Closed geramirez closed 9 years ago
Took a look at pdftotext and Apache Tika. Tika is slower, but it seems that its able to extract on average .5% more words.
Looking at what you've got in the analysis, I'm concerned about:
WORDS = re.compile('[A-Za-z]{3,}'
That allows for words that contain punctuation right?
It shouldn't capture punctuation. So nothing in it's
should match, but it would capture people
if it's written as people's
Ah, that makes sense - and works. Thanks for figuring this out.
Some other things to add to this:
Are there any command line arguments to apache tika you'd recommend? Any special installation instructions?

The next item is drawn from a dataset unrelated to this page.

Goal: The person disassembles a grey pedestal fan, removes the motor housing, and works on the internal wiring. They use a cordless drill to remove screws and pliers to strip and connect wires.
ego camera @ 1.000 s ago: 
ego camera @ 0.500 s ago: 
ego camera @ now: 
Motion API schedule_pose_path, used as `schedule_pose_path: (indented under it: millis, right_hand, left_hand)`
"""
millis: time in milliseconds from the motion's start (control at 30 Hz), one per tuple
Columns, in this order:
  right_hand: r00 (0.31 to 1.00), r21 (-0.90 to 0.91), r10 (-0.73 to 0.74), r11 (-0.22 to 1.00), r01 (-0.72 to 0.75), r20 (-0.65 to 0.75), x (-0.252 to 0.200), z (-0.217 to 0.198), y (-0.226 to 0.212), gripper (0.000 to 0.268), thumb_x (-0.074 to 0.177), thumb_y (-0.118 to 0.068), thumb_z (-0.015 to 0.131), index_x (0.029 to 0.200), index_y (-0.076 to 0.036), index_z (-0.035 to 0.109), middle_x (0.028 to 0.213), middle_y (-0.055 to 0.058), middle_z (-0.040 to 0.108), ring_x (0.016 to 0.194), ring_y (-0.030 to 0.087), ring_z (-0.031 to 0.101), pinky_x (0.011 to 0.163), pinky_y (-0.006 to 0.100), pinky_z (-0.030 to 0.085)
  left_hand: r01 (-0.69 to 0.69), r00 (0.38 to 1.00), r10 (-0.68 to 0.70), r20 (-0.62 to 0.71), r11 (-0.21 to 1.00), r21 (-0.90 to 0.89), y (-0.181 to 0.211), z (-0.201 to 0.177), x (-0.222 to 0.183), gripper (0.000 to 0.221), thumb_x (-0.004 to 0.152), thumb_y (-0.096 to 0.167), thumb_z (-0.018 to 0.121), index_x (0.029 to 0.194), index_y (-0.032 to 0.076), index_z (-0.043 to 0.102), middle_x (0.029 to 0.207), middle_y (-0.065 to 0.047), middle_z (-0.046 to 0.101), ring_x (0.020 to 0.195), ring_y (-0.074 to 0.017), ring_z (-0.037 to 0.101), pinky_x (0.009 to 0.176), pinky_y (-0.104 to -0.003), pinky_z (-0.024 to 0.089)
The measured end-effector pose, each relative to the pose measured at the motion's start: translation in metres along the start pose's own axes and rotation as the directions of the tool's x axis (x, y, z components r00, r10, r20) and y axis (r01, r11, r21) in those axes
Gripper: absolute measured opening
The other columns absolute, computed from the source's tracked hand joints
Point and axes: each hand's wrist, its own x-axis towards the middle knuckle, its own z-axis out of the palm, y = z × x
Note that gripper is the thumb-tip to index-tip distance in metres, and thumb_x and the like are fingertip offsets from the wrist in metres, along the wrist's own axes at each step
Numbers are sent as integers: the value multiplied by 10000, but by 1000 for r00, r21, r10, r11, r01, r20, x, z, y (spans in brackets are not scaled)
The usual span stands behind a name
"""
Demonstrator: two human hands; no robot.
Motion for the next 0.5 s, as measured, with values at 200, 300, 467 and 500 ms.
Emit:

Does Tika do a better job on some of those FBI documents that we know don't have a decent corresponding text extracted? Put another way, are our pdf to text tools better?
I try to answer these questions in another document. I've also been testing a couple other tools pdf2txt.py
, calibre
, ghostscript
, and tesseract
.
@khandelwal Starting to put a document together here while running the script on the 200 doc sample and testing options.
I found the best way to run Tika is to start the server:
java -jar tika-app-1.7.jar --server --text --port 9998
feed in documents using netcat, and write the results into the text file
nc localhost 9998 < document.pdf > document.txt
Without running the server, Tika will open the Java console for each document slowing down the process.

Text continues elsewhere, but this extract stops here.